▶ Work instruction
Look in the material below for the line with "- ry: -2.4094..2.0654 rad" and the line with "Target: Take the", then set down exactly those two lines and all lines between, nothing more.

___

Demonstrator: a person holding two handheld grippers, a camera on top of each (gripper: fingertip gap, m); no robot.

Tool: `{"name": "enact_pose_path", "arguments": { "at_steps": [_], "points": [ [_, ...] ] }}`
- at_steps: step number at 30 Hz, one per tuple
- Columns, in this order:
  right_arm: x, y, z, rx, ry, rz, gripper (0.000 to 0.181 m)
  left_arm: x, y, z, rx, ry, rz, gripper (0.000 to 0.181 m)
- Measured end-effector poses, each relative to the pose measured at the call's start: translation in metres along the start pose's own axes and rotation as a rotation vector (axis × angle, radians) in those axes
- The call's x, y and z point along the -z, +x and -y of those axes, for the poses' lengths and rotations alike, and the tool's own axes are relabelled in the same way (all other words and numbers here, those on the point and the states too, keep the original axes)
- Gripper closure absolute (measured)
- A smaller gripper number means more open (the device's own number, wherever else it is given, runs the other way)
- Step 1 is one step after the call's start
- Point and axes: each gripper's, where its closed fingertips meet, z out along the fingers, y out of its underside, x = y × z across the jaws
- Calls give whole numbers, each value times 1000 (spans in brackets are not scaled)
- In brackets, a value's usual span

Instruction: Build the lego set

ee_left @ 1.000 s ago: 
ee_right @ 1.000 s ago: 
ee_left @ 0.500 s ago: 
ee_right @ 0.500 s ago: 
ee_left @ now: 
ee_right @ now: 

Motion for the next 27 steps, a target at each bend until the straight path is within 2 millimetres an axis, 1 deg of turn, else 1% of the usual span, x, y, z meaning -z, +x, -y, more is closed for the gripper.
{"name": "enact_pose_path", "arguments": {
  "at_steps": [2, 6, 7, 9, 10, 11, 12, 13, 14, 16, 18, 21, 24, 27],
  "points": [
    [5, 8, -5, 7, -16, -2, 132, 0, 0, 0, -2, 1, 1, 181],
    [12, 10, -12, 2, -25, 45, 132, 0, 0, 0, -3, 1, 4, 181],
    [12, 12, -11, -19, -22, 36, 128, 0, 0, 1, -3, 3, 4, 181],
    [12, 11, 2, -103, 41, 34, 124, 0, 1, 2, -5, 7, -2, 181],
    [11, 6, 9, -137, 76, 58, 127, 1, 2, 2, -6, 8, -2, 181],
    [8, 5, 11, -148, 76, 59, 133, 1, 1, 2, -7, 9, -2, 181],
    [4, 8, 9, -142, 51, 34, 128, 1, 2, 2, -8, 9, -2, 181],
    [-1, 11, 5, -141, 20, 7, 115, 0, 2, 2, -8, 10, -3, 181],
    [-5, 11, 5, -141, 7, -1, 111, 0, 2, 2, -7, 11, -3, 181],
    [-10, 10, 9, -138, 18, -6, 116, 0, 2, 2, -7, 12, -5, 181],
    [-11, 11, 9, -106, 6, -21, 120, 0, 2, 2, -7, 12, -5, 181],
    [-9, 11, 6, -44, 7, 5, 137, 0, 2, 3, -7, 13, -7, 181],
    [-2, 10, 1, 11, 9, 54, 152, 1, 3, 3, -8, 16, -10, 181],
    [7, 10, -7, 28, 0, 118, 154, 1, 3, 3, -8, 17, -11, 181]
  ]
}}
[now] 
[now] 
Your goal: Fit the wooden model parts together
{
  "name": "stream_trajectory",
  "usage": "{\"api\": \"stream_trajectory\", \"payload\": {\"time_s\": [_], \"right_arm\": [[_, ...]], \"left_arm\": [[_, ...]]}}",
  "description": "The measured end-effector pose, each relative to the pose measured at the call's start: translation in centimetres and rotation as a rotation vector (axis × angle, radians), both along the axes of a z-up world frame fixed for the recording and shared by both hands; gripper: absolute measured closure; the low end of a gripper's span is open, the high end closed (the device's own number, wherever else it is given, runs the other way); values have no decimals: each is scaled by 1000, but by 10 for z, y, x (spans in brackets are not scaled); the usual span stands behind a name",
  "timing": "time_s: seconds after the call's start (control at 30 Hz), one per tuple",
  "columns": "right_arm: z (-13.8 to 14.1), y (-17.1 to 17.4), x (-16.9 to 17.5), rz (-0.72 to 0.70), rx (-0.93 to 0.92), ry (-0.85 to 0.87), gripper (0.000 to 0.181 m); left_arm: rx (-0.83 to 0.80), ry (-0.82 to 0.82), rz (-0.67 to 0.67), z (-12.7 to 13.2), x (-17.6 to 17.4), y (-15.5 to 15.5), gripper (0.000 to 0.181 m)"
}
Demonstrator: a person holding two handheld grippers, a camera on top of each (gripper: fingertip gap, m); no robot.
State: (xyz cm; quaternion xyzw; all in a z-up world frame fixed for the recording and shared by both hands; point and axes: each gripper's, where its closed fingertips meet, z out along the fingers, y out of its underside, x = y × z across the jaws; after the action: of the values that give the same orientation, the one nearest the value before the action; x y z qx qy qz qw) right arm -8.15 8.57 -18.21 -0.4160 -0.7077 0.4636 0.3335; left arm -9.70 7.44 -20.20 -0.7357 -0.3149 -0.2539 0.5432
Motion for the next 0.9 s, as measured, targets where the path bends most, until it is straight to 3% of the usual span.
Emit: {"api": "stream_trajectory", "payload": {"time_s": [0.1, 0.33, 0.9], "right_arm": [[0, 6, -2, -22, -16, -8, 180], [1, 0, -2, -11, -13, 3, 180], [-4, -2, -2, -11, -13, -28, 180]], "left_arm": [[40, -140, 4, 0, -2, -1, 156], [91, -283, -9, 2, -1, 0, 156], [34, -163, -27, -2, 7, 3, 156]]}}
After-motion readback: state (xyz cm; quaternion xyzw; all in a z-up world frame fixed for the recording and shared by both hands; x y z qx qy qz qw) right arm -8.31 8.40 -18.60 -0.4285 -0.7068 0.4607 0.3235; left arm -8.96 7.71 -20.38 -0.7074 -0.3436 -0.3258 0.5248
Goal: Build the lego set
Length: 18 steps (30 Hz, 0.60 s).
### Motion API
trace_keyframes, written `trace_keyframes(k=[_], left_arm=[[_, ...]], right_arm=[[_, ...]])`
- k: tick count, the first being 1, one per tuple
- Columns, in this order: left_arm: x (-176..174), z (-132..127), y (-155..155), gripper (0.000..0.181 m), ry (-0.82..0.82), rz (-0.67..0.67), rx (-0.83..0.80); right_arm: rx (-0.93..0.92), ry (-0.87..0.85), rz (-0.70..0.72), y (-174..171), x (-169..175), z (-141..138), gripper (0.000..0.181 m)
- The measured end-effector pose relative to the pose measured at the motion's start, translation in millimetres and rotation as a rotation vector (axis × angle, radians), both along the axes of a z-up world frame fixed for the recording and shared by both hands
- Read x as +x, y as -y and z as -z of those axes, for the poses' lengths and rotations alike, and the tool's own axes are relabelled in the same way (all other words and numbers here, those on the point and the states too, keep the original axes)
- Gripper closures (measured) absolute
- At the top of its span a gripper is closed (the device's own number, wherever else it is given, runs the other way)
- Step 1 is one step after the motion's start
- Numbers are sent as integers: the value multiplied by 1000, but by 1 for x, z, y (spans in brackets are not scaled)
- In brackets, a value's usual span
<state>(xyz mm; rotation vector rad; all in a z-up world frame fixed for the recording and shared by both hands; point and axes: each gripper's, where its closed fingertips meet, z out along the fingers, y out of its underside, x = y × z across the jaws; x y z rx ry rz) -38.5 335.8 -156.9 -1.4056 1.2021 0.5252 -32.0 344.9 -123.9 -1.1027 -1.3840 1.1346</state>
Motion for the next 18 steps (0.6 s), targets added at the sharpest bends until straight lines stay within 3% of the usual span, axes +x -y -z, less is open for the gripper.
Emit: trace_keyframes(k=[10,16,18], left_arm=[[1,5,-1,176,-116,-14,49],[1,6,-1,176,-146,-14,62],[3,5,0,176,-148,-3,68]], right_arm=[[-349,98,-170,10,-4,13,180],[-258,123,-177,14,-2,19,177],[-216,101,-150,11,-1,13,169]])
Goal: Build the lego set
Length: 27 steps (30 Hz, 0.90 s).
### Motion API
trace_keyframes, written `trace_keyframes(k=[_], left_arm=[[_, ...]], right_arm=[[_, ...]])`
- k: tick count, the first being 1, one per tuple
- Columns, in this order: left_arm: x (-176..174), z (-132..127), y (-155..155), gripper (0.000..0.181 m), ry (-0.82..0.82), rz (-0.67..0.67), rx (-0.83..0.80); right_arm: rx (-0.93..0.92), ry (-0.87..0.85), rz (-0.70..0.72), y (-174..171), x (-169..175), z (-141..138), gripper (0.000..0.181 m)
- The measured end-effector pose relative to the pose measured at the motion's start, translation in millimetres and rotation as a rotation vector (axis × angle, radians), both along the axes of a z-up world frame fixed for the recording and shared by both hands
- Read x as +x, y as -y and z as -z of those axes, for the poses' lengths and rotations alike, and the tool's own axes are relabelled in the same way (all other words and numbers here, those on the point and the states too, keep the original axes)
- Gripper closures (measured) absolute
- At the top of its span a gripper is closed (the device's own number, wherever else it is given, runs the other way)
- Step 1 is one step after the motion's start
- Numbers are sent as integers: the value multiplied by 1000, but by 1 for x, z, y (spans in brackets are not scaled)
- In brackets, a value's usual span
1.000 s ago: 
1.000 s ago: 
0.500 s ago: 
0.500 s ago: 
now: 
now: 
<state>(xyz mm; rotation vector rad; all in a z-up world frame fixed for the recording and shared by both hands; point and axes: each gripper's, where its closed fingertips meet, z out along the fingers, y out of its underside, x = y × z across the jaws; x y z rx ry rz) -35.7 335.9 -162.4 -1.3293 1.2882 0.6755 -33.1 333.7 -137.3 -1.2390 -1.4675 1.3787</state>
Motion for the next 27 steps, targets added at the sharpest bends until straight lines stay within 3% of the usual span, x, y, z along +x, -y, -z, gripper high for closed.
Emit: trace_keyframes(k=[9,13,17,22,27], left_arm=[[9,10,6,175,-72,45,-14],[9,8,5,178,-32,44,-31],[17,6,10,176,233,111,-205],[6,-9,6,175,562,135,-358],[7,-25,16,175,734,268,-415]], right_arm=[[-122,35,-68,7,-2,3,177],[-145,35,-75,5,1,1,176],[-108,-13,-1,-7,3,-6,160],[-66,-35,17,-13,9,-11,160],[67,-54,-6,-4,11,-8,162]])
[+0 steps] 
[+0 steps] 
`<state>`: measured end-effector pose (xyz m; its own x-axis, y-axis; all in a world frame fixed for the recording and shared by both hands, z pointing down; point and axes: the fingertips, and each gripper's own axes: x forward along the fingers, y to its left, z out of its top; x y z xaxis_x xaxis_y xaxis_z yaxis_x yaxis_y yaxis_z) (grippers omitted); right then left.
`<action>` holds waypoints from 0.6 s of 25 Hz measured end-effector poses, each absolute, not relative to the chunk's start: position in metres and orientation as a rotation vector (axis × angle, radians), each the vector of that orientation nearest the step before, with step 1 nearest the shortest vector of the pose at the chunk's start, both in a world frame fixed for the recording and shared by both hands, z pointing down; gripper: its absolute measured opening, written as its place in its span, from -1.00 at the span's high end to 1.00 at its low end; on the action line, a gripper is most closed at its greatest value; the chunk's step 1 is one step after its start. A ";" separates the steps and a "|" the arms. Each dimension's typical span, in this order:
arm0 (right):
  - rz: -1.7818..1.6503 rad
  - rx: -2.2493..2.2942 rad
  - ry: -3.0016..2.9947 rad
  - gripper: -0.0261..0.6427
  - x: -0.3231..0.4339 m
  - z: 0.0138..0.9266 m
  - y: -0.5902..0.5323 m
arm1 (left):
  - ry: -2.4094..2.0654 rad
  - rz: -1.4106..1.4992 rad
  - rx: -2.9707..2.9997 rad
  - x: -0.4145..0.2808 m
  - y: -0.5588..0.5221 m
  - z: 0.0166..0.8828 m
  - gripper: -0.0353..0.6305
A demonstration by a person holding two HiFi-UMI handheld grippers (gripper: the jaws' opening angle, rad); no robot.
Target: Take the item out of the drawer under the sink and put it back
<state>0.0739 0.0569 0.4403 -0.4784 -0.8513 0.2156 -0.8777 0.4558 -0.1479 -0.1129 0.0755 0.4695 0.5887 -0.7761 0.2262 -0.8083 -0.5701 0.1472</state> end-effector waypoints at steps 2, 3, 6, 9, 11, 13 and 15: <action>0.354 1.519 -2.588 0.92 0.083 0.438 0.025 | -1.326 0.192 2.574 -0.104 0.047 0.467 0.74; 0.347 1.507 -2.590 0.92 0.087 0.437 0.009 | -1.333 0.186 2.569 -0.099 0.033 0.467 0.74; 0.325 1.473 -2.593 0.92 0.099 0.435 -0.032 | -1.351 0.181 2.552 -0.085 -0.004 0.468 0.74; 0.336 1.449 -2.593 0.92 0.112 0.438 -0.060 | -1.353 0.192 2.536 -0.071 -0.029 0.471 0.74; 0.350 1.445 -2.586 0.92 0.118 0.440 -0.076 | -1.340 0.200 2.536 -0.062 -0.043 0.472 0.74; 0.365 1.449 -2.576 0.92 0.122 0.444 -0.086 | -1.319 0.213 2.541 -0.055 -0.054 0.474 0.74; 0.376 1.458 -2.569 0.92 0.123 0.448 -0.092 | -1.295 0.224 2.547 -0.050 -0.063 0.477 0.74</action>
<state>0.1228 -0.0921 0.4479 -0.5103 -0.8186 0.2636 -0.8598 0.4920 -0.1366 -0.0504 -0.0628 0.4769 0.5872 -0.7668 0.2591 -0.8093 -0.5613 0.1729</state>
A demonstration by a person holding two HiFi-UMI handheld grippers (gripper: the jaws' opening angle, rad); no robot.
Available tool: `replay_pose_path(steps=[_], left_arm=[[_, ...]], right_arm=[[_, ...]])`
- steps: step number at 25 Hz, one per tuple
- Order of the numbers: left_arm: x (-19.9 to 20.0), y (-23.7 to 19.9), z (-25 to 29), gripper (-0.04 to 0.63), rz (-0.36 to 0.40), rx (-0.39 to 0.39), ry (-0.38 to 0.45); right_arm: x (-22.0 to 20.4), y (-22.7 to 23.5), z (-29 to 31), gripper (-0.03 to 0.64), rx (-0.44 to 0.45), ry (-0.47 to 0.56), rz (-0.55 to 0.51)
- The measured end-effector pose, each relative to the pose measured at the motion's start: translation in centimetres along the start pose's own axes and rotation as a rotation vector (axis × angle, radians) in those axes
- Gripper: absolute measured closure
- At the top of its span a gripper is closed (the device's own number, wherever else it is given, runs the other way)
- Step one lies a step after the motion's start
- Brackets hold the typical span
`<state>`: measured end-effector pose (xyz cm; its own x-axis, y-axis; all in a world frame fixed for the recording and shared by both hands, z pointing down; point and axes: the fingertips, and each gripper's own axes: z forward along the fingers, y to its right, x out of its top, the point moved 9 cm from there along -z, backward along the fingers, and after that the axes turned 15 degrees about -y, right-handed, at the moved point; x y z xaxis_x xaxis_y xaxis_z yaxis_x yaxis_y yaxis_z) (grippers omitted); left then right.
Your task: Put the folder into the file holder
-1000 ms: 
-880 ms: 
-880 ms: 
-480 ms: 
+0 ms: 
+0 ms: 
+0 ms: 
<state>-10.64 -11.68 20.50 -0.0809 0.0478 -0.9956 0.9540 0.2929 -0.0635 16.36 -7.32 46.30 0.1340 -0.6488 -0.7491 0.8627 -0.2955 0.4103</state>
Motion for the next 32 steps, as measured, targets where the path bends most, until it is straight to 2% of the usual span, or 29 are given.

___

▶ Result for this exercise
  - ry: -2.4094..2.0654 rad
  - rz: -1.4106..1.4992 rad
  - rx: -2.9707..2.9997 rad
  - x: -0.4145..0.2808 m
  - y: -0.5588..0.5221 m
  - z: 0.0166..0.8828 m
  - gripper: -0.0353..0.6305
A demonstration by a person holding two HiFi-UMI handheld grippers (gripper: the jaws' opening angle, rad); no robot.
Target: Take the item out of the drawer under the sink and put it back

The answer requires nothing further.